A Safety and Efficacy Study of LYS-GM101 Gene Therapy in Patients With GM1 Gangliosidosis

An Open-Label Adaptive-Design Study of Intracisternal Adenoassociated Viral Vector Serotype rh.10 Carrying the Human β-Galactosidase cDNA for Treatment of GM1 Gangliosidosis

LYS-GM101 is a gene therapy for GM1 gangliosidosis intended to deliver a functional copy of the GLB1 gene to the central nervous system.
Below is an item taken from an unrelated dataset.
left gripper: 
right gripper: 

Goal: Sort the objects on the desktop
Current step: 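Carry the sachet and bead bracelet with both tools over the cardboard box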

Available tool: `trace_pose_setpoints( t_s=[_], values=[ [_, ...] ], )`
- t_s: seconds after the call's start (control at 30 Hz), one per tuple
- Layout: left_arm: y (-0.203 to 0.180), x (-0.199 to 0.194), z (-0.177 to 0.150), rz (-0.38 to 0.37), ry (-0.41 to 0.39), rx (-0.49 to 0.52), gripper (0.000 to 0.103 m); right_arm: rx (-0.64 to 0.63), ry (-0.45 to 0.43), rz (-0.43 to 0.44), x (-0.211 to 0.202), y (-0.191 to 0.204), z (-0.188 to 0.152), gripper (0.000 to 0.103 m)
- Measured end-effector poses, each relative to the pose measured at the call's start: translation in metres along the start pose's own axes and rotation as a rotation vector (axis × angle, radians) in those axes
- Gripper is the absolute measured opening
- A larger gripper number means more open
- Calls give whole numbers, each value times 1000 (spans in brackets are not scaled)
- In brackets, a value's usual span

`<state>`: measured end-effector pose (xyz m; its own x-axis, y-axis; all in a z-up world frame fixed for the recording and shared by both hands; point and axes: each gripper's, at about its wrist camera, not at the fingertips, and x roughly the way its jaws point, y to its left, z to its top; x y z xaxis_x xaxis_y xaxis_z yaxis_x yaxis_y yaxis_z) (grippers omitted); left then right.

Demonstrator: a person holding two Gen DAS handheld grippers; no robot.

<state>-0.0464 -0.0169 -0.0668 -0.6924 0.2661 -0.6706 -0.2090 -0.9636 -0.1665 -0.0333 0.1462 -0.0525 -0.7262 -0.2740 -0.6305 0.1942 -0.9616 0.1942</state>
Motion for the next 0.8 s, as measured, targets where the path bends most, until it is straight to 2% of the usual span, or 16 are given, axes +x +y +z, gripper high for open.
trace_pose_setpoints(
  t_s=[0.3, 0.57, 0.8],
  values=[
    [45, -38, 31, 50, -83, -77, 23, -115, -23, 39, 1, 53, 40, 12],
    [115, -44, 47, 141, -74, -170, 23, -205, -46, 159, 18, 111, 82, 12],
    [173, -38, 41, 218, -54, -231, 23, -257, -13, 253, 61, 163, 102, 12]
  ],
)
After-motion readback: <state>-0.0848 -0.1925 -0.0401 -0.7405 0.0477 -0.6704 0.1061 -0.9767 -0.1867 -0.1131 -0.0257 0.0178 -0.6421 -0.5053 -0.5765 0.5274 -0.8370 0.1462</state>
This study will assess, in a 2-stage adaptive-design, the safety and efficacy of treatment in subjects with infantile GM1 gangliosidosis.

Study Overview

• Status: Terminated
• Conditions: GM1 Gangliosidosis
• Intervention / Treatment: Genetic: LYS-GM101

Detailed Description

GM1 gangliosidosis is a fatal autosomal recessive disease caused by mutations in the GLB1 gene leading to accumulation of GM1 ganglioside in neurons and progressive neurodegeneration. There are three pediatric subtypes: early infantile, late infantile and juvenile. This is an interventional, multicenter, single-arm, 2-stage adaptive design study of LYS-GM101 for which the first stage (Stage 1) is for safety evaluation (FIH) and the second stage (Stage 2) will establish efficacy as compared to the natural history of the disease. The participants with infantile GM1 gangliosidosis will receive a single dose of LYS-GM101 by intracisternal injection. After a two-year evaluation period (main part of the study), each participant will be followed for an additional three-year long-term follow-up period.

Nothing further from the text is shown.